* **TASK GOAL**
Your answer should contain only the lines from the top of the data below down through the one with "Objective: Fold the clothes", transcribed exactly and without pictures; please include nothing more.

EXERCISE DATA START

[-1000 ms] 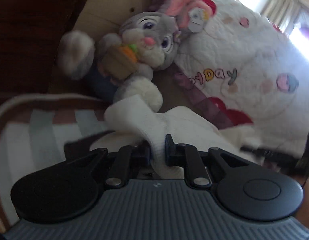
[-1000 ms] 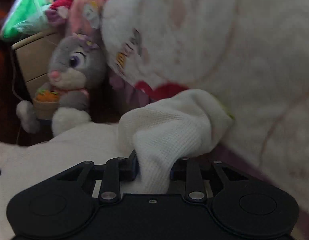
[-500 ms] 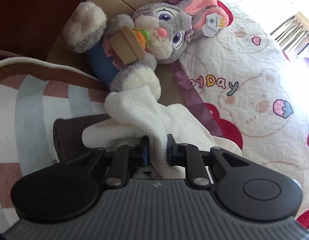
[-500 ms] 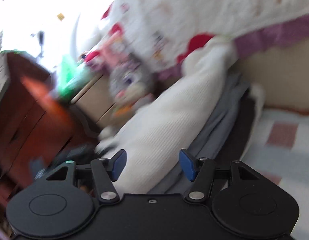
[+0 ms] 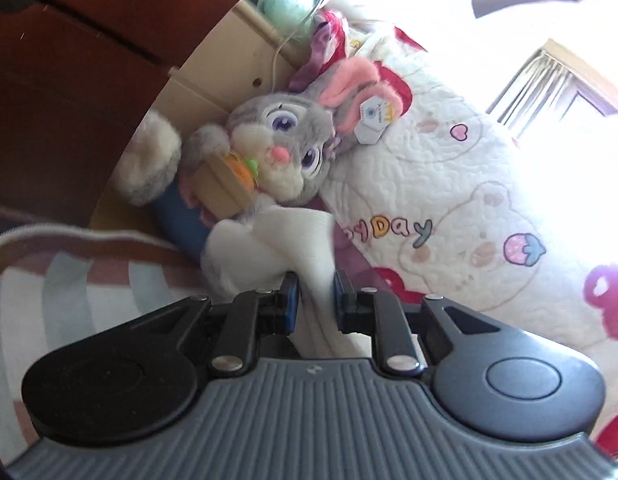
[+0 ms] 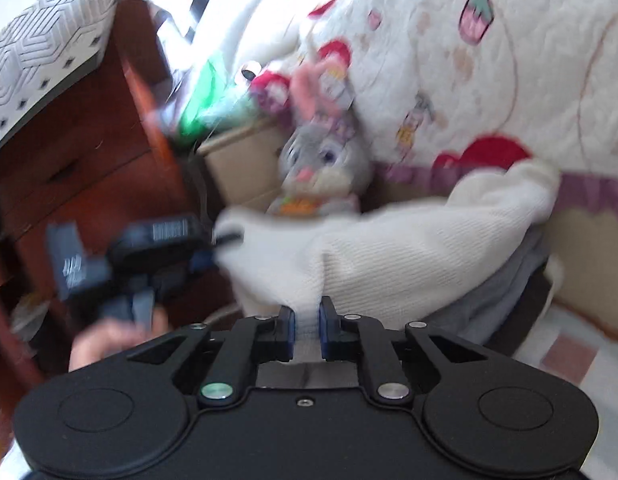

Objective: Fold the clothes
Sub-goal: 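Lower the garment onto the grey clothes stack and open both grippers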

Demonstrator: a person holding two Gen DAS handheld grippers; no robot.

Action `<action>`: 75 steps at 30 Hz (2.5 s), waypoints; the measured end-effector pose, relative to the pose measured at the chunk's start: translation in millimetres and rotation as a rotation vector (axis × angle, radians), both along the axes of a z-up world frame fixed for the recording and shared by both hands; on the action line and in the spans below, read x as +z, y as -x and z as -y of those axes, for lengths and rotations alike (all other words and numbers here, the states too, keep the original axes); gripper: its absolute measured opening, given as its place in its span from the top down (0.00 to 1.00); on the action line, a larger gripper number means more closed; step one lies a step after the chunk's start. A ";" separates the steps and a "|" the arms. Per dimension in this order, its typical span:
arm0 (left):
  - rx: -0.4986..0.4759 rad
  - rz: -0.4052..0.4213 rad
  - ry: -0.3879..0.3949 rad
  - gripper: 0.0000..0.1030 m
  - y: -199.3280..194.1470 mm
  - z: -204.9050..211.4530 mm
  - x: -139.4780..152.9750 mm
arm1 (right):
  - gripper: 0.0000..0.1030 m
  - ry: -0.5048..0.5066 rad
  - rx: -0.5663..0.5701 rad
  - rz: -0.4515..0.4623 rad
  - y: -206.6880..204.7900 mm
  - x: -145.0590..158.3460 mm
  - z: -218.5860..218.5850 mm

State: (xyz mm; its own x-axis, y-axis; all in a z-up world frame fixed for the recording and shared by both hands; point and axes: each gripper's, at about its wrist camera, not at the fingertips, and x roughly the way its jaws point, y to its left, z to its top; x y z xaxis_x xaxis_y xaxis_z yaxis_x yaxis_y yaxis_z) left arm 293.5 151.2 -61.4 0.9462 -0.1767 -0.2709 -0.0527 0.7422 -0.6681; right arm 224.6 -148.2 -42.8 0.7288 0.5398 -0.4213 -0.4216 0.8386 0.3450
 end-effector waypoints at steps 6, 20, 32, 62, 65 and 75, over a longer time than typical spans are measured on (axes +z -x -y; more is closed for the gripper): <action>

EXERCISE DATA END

* **OUTPUT FOR THIS TASK**
[-1000 ms] 
[-1000 ms] 
[-500 ms] 
[-500 ms] 
[+0 ms] 
[+0 ms] 

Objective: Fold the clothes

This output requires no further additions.